From the line that holds "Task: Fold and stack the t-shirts" down to the last line of the listing below, reproduce each line exactly and nothing more, omitting pictures.
** Opening Given material block **
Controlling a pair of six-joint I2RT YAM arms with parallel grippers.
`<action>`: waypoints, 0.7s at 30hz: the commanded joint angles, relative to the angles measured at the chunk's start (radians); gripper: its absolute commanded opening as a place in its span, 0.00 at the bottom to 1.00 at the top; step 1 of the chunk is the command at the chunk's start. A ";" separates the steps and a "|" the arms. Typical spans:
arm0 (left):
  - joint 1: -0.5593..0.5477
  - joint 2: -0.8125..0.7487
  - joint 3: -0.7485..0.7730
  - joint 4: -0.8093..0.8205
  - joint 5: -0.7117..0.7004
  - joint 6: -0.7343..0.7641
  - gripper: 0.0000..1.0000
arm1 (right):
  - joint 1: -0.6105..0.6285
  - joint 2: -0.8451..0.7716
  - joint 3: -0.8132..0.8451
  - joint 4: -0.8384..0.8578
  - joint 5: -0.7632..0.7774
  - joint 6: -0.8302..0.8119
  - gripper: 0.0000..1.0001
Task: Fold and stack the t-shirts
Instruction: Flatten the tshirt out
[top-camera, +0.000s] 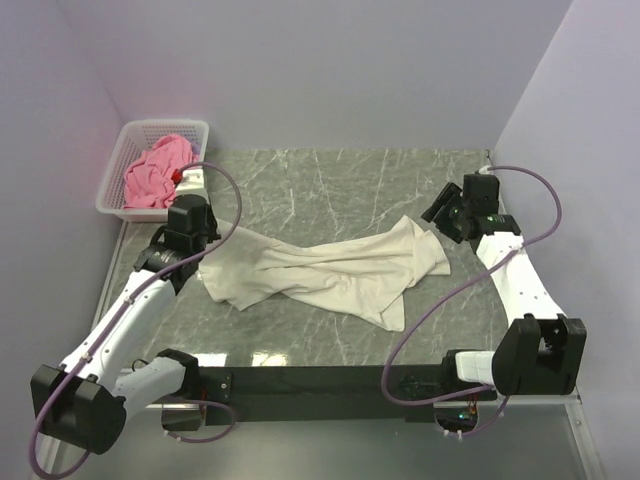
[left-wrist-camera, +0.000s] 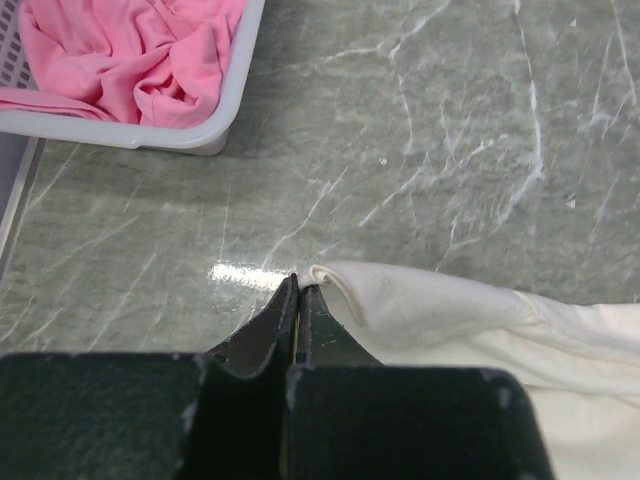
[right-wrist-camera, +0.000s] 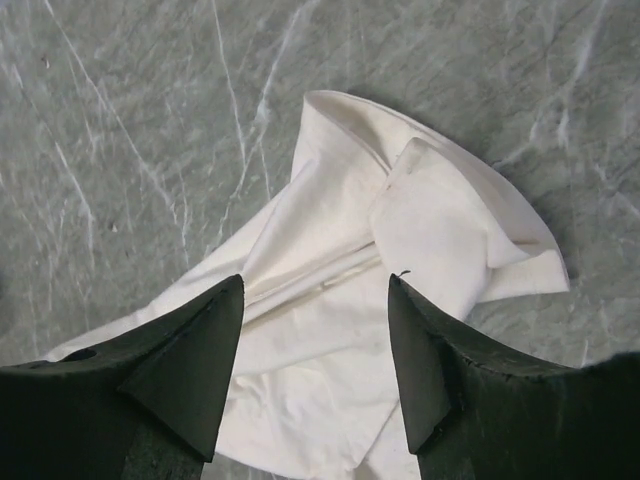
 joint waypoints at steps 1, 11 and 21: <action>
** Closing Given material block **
> [Result for this exercise]:
Task: Fold and stack the t-shirts
Instruction: Flatten the tshirt out
[top-camera, +0.000s] 
[left-wrist-camera, +0.000s] 
[right-wrist-camera, +0.000s] 
 joint waypoints at steps 1, 11 and 21: <action>

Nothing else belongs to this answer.